John Gummer, Secretary of State for the Environment, announced further consultation into whether the plant is justified in economic and environmental terms. In other words, 15 years after Thorp was given the go-ahead, Mr Gummer remains unsure whether the right decision was taken. Meanwhile, the Prime Minister and a clutch of cabinet ministers signed a motion giving Thorp the all-clear on questions that Mr Gummer is supposed to be considering.

The 3,000 jobs which the plant would support and pounds 9bn worth of contracts seem very attractive. But in fact the rationale for Thorp in 1993 is nothing like as strong as it was in 1978. British Nuclear Fuels is prepared to guarantee profits only of pounds 500m over 10 years. Meanwhile, fossil fuels are cheap once again. Fast reactors have been ditched as uneconomic both here and in other countries. Uranium prices have plunged, drastically reducing the potential market for reprocessed fuel.

Environmental fears have grown since the Three Mile Island accident in the United States in 1979; there is already an unexplained cluster of childhood leukaemia cases around Sellafield. Critics warn that plutonium, which Thorp would produce, could fall into the wrong hands and increase the proliferation of nuclear weapons.

Most important, it is quite possible that the demand for the services of Thorp could disappear. German and Japanese customers, who helped to pay the capital costs of the programme, are tied in to reprocessing contracts for the next 10 years, although they would probably not sign them today. They would be furious if the Thorp programme were to be shelved at this late date. However, it seems very likely that subsequently the Germans will abandon reprocessing fuel in favour of domestic storage. Scottish Nuclear, another potential customer for Sellafield, is considering a similar option for its spent fuel. Japanese enthusiasm alone will not, in the long run, be enough to keep the profits flowing.
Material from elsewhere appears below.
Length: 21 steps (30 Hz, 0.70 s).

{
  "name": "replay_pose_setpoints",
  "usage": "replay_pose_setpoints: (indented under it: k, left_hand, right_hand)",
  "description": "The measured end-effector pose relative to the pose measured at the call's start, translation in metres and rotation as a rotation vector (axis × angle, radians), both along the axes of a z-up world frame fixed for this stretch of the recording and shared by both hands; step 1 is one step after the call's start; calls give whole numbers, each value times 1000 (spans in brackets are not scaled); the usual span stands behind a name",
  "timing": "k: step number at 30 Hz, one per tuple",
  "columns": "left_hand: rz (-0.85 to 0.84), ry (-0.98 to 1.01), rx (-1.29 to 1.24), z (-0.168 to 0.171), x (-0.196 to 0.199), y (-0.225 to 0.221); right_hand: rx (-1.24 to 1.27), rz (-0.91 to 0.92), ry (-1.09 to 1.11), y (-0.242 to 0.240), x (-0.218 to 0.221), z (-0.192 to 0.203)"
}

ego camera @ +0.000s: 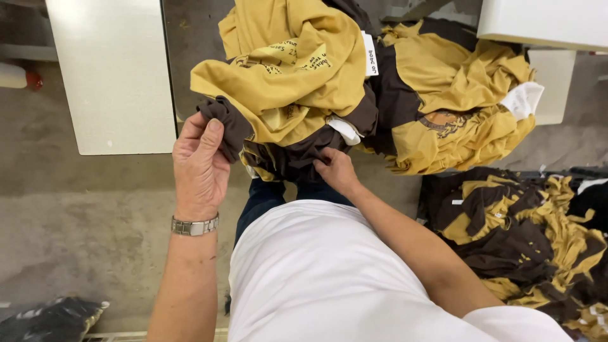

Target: A person is inspecting yellow and brown garments at a quality control station, checking labels and seams for defects.

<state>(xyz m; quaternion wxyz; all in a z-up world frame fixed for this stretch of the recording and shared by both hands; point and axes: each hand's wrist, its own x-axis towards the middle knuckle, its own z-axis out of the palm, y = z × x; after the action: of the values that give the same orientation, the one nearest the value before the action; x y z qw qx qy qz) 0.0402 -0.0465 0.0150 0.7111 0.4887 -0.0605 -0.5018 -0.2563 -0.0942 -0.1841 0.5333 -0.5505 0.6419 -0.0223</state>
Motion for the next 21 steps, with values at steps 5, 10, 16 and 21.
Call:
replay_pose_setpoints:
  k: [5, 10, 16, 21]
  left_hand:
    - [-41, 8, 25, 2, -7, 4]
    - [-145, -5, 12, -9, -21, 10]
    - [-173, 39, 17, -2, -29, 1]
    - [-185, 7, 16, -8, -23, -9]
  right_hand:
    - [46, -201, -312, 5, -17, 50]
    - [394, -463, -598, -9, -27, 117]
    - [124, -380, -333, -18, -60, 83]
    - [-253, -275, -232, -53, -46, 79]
In spite of all these set-backs the Thorp juggernaut has maintained its momentum. As happened in the case of Concorde, no politician seems to have the far-sightedness to halt a programme which now has such a physical reality and would be so embarrassing to drop. These politicians will not in forthcoming decades pay the political price of mistakes made today. Yet the truth is that Thorp needs to be stopped as soon as possible.